See, the really quite spectacular Jennifer Lawrence[1] has been given much better material this time around, and what looked in the book like a girl stumbling blindly into the role of hero of the rebellion looks here like a game of cat and mouse between Katniss Everdeen and President Snow. (In case I’m pretending you already know what’s going on in the sequel of an adaptation of a trilogy of books, I am. In case that bothers you: there’s this girl who not only won an annual deathmatch designed to keep the common folk down on bended knee before Snow’s Capitol, she beat the system and won for her boyfriend(?) as well, which nobody has ever done before. She made Snow look symbolically weak, and people have become inspired by her, and this entire movie is basically a reaction to that premise. Also, there’s another deathmatch, since those are annual like I said.)
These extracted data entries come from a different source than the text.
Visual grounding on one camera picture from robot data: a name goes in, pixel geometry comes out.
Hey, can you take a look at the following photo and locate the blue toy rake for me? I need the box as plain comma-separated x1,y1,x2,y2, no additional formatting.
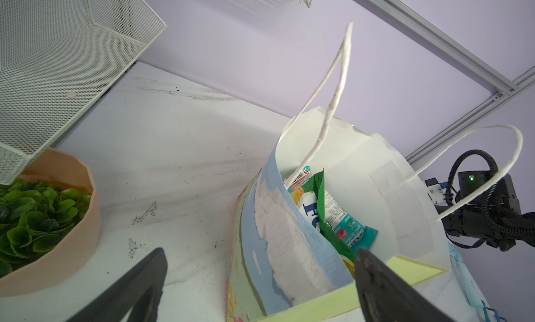
482,301,508,322

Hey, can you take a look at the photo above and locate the teal snack pack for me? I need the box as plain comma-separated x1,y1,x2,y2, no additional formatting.
287,165,312,193
324,191,378,252

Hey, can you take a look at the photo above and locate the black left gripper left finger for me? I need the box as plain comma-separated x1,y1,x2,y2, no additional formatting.
69,248,168,321

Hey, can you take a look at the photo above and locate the green Fox's spring tea bag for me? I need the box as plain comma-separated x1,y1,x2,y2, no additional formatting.
290,172,355,277

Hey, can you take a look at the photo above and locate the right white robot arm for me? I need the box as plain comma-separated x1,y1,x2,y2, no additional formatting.
425,149,534,252

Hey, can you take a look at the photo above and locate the white mesh two-tier shelf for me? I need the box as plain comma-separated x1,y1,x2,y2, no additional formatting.
1,0,166,185

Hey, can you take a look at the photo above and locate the light blue toy shovel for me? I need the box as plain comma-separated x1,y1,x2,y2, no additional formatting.
449,243,484,309

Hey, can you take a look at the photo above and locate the potted green plant cup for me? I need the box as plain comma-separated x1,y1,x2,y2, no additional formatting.
1,149,101,298

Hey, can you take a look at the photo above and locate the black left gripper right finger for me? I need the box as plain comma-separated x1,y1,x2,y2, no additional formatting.
354,249,452,322

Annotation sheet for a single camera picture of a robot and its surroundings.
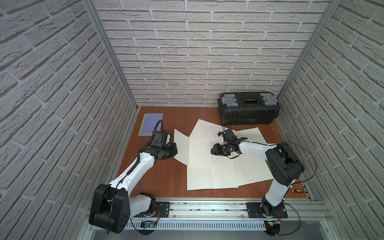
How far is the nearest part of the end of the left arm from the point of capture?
1.99 feet

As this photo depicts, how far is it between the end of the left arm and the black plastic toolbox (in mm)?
445

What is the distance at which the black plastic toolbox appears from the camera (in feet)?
3.26
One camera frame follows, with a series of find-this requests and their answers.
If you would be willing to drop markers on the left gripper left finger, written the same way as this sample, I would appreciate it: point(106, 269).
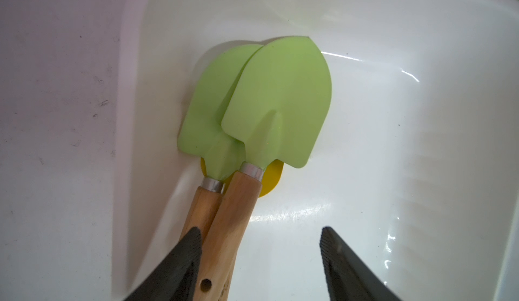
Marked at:
point(176, 276)

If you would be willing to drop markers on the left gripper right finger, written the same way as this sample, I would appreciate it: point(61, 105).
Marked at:
point(347, 276)

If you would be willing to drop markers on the yellow shovel wooden handle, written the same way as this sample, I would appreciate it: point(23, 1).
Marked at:
point(270, 179)

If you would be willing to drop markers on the green wooden-handle shovel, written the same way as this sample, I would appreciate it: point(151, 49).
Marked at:
point(202, 135)
point(277, 110)

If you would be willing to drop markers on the white storage tray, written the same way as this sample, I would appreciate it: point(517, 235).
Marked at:
point(416, 166)

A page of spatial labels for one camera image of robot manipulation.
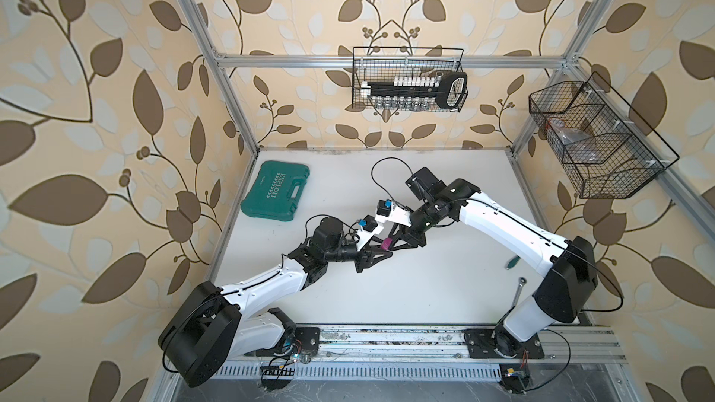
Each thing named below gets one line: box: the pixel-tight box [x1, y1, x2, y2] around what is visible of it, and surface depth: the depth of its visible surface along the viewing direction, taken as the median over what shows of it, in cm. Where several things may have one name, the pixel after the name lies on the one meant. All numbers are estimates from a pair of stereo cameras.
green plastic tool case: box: [240, 160, 311, 222], surface depth 104 cm
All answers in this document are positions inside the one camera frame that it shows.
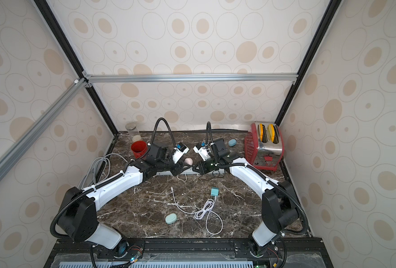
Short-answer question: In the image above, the pink earbud case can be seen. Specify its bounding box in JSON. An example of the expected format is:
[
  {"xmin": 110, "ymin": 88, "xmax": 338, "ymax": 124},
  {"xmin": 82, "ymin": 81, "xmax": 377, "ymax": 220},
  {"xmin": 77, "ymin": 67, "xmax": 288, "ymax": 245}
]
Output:
[{"xmin": 184, "ymin": 157, "xmax": 193, "ymax": 166}]

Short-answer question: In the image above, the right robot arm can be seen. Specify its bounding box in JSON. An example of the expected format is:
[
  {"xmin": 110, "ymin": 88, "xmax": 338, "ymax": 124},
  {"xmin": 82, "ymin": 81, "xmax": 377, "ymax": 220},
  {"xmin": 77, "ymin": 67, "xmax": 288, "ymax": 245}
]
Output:
[{"xmin": 192, "ymin": 122, "xmax": 309, "ymax": 256}]

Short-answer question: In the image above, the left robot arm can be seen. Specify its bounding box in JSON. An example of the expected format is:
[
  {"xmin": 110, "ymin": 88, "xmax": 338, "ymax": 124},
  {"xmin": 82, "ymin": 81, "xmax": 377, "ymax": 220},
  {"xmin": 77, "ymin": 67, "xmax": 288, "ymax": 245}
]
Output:
[{"xmin": 50, "ymin": 142, "xmax": 190, "ymax": 256}]

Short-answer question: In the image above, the blue earbud case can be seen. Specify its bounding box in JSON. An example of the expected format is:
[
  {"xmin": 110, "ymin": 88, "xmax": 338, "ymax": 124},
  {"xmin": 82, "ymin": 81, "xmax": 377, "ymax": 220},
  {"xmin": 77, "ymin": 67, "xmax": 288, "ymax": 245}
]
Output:
[{"xmin": 228, "ymin": 139, "xmax": 237, "ymax": 147}]

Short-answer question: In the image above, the red metal cup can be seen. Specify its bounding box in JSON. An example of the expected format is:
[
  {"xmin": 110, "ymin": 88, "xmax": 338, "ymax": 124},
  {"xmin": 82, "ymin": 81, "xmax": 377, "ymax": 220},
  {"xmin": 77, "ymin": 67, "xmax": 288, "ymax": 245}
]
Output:
[{"xmin": 130, "ymin": 140, "xmax": 148, "ymax": 159}]

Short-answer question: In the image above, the clear glass jar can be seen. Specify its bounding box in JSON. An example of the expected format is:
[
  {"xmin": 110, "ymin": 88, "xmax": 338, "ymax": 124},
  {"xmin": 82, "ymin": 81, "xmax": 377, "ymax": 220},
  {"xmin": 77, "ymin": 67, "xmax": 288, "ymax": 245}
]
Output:
[{"xmin": 125, "ymin": 122, "xmax": 142, "ymax": 142}]

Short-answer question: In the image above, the red silver toaster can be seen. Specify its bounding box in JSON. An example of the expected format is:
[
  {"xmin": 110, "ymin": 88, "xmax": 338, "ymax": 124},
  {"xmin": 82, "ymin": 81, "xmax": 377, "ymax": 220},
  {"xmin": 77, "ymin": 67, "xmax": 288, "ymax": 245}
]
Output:
[{"xmin": 244, "ymin": 122, "xmax": 284, "ymax": 172}]

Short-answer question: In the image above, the green earbud case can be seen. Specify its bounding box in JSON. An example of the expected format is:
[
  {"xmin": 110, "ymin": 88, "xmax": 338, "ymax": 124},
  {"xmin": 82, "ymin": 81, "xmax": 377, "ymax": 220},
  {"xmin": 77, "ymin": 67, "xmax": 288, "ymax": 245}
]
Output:
[{"xmin": 165, "ymin": 213, "xmax": 178, "ymax": 224}]

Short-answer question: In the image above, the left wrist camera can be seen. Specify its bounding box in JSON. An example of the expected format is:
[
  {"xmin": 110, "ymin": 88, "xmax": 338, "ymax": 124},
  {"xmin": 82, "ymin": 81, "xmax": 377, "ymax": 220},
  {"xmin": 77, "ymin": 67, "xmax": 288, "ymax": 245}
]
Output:
[{"xmin": 172, "ymin": 142, "xmax": 189, "ymax": 164}]

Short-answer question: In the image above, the coiled white usb cable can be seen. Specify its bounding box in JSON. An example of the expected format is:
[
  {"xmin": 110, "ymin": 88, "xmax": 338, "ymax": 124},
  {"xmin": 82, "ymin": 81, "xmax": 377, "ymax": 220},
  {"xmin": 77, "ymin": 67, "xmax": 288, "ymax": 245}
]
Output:
[{"xmin": 170, "ymin": 187, "xmax": 224, "ymax": 234}]

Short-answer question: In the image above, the power strip white cord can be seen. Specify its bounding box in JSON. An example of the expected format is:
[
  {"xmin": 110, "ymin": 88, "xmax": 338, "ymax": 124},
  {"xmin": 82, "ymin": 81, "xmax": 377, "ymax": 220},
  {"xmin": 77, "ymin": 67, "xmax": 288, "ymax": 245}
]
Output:
[{"xmin": 78, "ymin": 152, "xmax": 128, "ymax": 190}]

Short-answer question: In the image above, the horizontal aluminium rail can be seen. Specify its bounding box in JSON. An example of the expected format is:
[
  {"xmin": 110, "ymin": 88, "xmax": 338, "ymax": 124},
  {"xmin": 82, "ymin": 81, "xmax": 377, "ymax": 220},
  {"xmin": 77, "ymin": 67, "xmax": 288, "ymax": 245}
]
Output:
[{"xmin": 84, "ymin": 73, "xmax": 298, "ymax": 83}]

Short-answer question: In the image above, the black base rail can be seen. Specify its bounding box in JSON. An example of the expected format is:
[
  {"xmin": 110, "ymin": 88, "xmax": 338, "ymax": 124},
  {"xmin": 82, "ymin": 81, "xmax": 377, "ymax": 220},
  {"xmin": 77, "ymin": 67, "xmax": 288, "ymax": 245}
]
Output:
[{"xmin": 45, "ymin": 238, "xmax": 333, "ymax": 268}]

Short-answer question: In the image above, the diagonal aluminium rail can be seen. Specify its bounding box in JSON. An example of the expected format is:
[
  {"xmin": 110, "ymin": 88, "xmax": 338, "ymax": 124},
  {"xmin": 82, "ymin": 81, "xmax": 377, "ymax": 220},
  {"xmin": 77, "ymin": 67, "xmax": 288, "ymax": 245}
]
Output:
[{"xmin": 0, "ymin": 78, "xmax": 86, "ymax": 181}]

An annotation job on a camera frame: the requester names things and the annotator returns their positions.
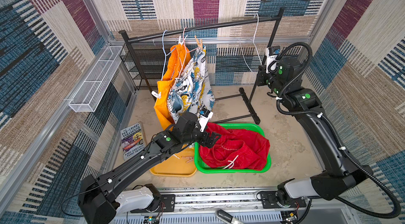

Whereas in the book, I contemplated that Katniss’ transformation into a symbol of the rebellion was certainly implausible but possibly not meant to seem that way, it is played note perfect here. She’s only trying to be a good person, but everything she does exposes the hollowness behind Snow’s power, so it’s easy to see why people would be inspired by her, despite her own doubts, anger, and insecurities. And it still doesn’t hurt that you can’t see inside her head, as she is growing more likable along the film trajectory instead of less so along the one that played out in the novels.

I’m still not convinced that the mess of a third novel can be rescued, but if the same writing/directing team tackle that adaptation, I will find myself hopeful all the same.

[1] I have got to see Winter’s Bone. Probably also the movie last year she got the Oscar for?

Latitude Zero

517LqnCryCL._SY346_Here are the important lessons I have learned from reading two Deathlands books in a row[1]:

1) Yep, they are able to catch me by surprise still, and even better, do it by meeting my expectations on one hand while utterly subverting them on another.
2) It is a bad idea to read two of them in a row. It’s not that popcorn isn’t still delicious every time you get a tub of it, it’s that you fail to get the proper impact if you have it daily.
3) Man, life really is nasty, brutish, and short. These are the good guys, and they usually try their best to help the most people, but noble self-sacrifice? Playing long odds in the hopes of saving a few more? None of that. They help when they can, but if they decide they can’t, that help ain’t coming. On the bright side, they do a pretty good job of staying alive, and they’re almost never the aggressors. But heroes? Nope.

Also, though I didn’t learn this from the specific two-in-a-row circumstances, Latitude Zero taught me that this author and/or stable of authors is really quite good at recycling villains. And getting me to empathize with them, no matter how minimally. I know I keep praising this series, so I should make a point of explaining that it’s not that they’re objectively good. It’s that they’re a post-apocalyptic sci-fi series that so dramatically transcends the limitations of the men’s adventure shelf, and in so many literary and social ways, that they are objectively Not Bad. Which is wildly unusual if not unique in the annals of that shelf, and results in my getting to read a never-ending series that is dialed into my specific proclivities.

It’s like that time when the soap opera I randomly chose to watch from the beginning as my first ever soap opera turned out to have witches, talking dolls, and portals to hell opening up under peoples’ homes. Nobody could have predicted that something so perfectly aimed at me would ever exist! Much less that I would trip over it.

[1] Because I was camping in the desert and didn’t want to a) run out of books[2] nor b) destroy my delicate electronic devices[2] nor c) bring a book whose physical form I would be worried about[2].
[2] I did not. So that worked out pretty well!